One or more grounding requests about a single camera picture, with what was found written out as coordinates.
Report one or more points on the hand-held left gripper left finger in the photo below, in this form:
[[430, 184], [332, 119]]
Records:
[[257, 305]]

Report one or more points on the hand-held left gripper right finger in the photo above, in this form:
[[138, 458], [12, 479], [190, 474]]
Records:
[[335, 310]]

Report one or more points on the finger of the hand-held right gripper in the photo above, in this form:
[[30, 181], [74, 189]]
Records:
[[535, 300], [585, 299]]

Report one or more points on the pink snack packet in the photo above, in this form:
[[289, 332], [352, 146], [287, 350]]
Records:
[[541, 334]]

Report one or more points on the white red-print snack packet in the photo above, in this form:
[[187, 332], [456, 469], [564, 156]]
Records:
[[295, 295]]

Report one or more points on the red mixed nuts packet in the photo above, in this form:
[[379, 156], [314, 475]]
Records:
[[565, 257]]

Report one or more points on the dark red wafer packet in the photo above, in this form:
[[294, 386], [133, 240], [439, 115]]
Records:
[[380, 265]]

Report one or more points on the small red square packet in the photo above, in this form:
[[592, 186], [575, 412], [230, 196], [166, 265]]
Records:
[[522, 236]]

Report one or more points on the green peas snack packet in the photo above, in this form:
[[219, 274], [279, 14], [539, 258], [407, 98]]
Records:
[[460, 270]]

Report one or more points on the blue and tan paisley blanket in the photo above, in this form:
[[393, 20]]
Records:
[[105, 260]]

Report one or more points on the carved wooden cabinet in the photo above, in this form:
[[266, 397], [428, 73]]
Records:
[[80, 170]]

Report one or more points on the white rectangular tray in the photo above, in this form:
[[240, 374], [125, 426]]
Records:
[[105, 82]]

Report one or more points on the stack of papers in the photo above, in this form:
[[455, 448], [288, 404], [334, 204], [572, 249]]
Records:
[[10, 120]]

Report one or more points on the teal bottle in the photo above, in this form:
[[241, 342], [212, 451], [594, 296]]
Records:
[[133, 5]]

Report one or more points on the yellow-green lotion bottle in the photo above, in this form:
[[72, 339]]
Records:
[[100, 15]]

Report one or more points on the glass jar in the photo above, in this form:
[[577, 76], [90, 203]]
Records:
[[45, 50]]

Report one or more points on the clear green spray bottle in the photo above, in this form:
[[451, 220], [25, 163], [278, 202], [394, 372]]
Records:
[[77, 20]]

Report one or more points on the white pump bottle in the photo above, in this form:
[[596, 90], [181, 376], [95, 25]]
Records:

- [TASK DETAILS]:
Extract each entry in full and write it down exactly.

- [ANSWER SPACE]:
One or more grounding requests about a single camera picture, with what was found written out as coordinates.
Report one or more points on the hand-held left gripper left finger in the photo below, in this form:
[[430, 184], [332, 119]]
Records:
[[257, 305]]

Report one or more points on the hand-held left gripper right finger in the photo above, in this form:
[[138, 458], [12, 479], [190, 474]]
Records:
[[335, 310]]

Report one or more points on the finger of the hand-held right gripper in the photo above, in this form:
[[30, 181], [74, 189]]
Records:
[[535, 300], [585, 299]]

Report one or more points on the pink snack packet in the photo above, in this form:
[[289, 332], [352, 146], [287, 350]]
Records:
[[541, 334]]

Report one or more points on the white red-print snack packet in the photo above, in this form:
[[187, 332], [456, 469], [564, 156]]
Records:
[[295, 295]]

Report one or more points on the red mixed nuts packet in the photo above, in this form:
[[379, 156], [314, 475]]
Records:
[[565, 257]]

Report one or more points on the dark red wafer packet in the photo above, in this form:
[[294, 386], [133, 240], [439, 115]]
Records:
[[380, 265]]

Report one or more points on the small red square packet in the photo above, in this form:
[[592, 186], [575, 412], [230, 196], [166, 265]]
Records:
[[522, 236]]

Report one or more points on the green peas snack packet in the photo above, in this form:
[[219, 274], [279, 14], [539, 258], [407, 98]]
Records:
[[460, 270]]

Report one or more points on the blue and tan paisley blanket in the photo above, in this form:
[[393, 20]]
Records:
[[105, 260]]

Report one or more points on the carved wooden cabinet in the photo above, in this form:
[[266, 397], [428, 73]]
Records:
[[80, 170]]

Report one or more points on the white rectangular tray in the photo above, in this form:
[[240, 374], [125, 426]]
Records:
[[105, 82]]

Report one or more points on the stack of papers in the photo above, in this form:
[[455, 448], [288, 404], [334, 204], [572, 249]]
Records:
[[10, 120]]

Report one or more points on the teal bottle in the photo above, in this form:
[[241, 342], [212, 451], [594, 296]]
Records:
[[133, 5]]

Report one or more points on the yellow-green lotion bottle in the photo above, in this form:
[[72, 339]]
Records:
[[100, 15]]

Report one or more points on the glass jar in the photo above, in this form:
[[577, 76], [90, 203]]
Records:
[[45, 50]]

Report one or more points on the clear green spray bottle in the photo above, in this form:
[[451, 220], [25, 163], [278, 202], [394, 372]]
Records:
[[77, 20]]

Report one or more points on the white pump bottle in the photo above, in this form:
[[596, 90], [181, 376], [95, 25]]
Records:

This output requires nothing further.